*** Block opens ***

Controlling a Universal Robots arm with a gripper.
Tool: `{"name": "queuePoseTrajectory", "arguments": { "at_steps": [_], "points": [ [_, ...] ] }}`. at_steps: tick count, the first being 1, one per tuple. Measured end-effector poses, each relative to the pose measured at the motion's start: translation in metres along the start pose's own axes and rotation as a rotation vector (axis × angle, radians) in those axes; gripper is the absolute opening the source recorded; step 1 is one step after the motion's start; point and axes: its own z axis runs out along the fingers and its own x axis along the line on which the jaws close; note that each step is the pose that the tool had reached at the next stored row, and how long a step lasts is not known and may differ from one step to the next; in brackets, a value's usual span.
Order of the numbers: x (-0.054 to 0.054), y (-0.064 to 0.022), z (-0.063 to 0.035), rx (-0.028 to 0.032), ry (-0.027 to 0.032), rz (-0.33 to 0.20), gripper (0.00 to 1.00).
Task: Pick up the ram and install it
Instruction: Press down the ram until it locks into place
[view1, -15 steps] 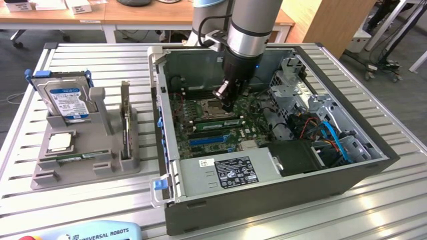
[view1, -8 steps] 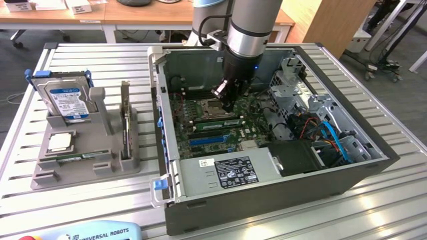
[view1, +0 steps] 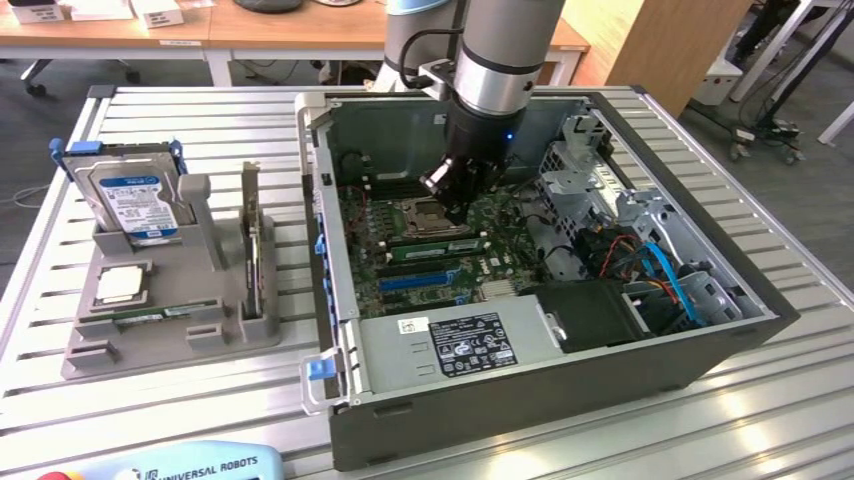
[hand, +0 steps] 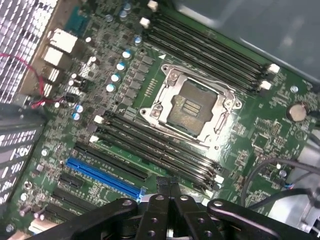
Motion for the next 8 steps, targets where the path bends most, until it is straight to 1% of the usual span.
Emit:
{"name": "queuePoseTrajectory", "arguments": {
  "at_steps": [8],
  "points": [
    [0.0,0.0,0.0007,0.0013,-0.0028,0.131,0.1]
  ]
}}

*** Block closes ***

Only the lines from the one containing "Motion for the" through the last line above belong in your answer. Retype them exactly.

■ **Result for this task**:
Motion for the next 8 steps, targets where the path bends most, until it is straight to 1% of the usual span.
Emit:
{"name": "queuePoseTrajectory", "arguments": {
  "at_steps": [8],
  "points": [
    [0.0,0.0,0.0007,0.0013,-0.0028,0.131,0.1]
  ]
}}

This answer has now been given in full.